Acórdãos TCAN

Acórdão do Tribunal Central Administrativo Norte
Processo:00746/08.5BEPNF
Secção:2ª Secção - Contencioso Tributário
Data do Acordão:01/12/2012
Tribunal:TAF de Penafiel
Relator:Irene Isabel Gomes das Neves
Descritores:NULIDADE PROCESSUAL
OMISSÃO PRONÚNCIA ACERCA PROVA INDICADA PETIÇÃO INICIAL
Sumário:I. Tendo sido omitido nos autos o acto de pronúncia acerca da produção da prova indicada no final da petição inicial, verifica-se nulidade processual – artigo 201º do CPC.

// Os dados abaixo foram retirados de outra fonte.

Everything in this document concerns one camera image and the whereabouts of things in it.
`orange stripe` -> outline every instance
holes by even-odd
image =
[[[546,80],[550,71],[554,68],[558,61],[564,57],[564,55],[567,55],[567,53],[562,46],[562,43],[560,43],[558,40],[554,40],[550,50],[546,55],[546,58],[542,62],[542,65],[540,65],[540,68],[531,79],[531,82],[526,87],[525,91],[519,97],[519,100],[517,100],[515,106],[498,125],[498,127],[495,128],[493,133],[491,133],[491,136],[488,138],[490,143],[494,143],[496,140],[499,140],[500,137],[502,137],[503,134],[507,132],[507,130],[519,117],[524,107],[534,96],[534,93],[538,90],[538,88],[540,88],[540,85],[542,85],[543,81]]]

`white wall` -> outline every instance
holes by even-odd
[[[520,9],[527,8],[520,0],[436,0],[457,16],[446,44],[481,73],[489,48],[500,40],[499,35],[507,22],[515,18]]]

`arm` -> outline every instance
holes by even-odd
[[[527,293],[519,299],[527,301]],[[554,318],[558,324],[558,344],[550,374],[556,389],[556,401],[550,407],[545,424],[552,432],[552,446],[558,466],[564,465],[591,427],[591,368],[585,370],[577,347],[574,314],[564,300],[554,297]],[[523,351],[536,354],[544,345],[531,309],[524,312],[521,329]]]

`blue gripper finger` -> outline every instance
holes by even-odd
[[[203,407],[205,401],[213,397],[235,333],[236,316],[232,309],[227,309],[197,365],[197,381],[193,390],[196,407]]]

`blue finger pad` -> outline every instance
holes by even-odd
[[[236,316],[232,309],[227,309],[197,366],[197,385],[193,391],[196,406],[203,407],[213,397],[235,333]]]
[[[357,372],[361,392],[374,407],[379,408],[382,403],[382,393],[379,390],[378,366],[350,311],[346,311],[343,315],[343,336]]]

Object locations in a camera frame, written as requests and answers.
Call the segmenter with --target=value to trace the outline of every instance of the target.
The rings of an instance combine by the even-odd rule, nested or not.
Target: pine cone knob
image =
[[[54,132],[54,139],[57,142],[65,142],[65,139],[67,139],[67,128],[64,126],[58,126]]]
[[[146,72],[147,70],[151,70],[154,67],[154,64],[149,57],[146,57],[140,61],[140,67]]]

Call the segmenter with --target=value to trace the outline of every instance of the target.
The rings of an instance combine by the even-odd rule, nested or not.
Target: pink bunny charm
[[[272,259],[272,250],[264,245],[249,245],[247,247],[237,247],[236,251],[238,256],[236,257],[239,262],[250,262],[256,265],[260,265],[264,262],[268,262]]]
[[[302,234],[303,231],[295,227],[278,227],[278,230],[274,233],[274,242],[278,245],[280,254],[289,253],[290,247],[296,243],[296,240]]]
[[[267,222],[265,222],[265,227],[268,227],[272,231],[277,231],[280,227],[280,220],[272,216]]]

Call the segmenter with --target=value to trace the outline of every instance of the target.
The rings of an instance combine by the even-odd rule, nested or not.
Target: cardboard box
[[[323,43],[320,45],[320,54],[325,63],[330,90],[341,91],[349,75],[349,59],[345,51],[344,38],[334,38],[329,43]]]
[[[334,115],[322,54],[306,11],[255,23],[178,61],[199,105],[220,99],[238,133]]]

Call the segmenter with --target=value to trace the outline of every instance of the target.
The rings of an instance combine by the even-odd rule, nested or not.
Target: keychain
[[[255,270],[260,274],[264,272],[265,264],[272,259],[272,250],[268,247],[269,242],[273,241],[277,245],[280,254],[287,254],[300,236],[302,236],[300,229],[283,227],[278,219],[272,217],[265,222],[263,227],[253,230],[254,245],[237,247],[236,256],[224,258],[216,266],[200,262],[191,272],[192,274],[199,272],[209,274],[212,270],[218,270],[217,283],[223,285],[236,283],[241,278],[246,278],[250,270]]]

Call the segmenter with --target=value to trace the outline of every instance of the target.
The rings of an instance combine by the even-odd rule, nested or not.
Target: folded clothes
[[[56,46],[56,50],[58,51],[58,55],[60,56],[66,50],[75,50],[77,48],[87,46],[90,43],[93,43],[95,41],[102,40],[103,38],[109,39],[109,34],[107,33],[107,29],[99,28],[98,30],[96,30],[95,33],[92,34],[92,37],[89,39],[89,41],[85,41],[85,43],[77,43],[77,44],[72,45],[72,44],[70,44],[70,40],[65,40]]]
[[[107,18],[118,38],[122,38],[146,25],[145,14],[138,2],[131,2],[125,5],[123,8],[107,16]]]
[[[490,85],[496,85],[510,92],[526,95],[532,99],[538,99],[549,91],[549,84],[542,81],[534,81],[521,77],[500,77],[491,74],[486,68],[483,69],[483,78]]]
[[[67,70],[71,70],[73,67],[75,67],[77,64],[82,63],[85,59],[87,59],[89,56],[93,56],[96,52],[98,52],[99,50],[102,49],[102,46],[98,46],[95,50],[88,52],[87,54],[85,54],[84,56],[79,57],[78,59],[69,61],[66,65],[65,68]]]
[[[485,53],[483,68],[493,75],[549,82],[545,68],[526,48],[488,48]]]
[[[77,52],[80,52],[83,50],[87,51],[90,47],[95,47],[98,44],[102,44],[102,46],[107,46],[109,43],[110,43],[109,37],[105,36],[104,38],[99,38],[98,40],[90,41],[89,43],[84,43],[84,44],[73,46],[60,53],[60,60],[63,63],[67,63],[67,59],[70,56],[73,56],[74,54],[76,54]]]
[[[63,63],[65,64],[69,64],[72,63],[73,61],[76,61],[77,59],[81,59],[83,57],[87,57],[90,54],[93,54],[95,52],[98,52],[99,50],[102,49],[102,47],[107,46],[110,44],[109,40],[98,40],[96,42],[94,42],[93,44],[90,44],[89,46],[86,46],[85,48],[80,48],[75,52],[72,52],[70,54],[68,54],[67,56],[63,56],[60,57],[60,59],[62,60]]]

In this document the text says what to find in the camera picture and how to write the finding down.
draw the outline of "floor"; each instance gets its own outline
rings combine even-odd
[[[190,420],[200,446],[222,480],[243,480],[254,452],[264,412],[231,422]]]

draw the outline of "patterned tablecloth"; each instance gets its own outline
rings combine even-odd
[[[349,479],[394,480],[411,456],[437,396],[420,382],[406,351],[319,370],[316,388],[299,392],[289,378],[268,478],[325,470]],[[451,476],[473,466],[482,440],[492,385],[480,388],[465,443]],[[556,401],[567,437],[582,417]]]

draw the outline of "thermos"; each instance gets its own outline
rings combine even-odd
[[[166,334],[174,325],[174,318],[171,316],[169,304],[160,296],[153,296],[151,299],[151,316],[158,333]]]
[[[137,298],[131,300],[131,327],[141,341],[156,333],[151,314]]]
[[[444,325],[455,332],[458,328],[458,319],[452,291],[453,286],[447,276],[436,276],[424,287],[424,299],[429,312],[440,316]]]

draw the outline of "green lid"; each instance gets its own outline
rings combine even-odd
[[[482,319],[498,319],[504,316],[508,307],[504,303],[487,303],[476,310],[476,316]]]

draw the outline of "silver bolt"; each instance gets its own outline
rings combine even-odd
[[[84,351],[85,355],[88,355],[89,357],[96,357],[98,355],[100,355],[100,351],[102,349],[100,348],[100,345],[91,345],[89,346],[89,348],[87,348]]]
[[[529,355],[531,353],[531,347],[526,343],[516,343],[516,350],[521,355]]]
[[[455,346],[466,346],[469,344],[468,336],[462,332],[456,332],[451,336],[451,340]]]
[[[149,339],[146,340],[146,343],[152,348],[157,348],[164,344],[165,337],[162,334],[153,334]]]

II. Tal omissão é susceptível de influir na decisão da causa, determinante da ocorrência de uma nulidade processual secundária, atípica ou inominada, com os consequentes efeitos invalidantes.*
* Sumário elaborado pelo Relator
Recorrente:C...
Recorrido 1:Fazenda Pública
Aditamento:
Parecer Ministério Publico:
1
Decisão Texto Integral:Acordam, em conferência, os Juízes da Secção de Contencioso Tributário do Tribunal Central Administrativo Norte:
I - RELATÓRIO
C…, contribuinte fiscal n.º …, casado, serralheiro mecânico, residente na R…, executado revertido, deduziu oposição ao processo de execução fiscal n.º 1899-2000/0101592.3 e apensos, que havia sido instaurado contra a sociedade comercial “F…, Limitada”, executada originária, por dívidas de IVA dos quatro trimestres dos anos de 2000 a 2002 e dos três primeiros trimestres de 2003 e de IRC dos exercícios de 2000 e 2001.
No Tribunal Administrativo e Fiscal de Penafiel, foi proferida sentença que julgou improcedente a oposição, decisão com que o oponente não se conformou, tendo interposto o presente recurso jurisdicional.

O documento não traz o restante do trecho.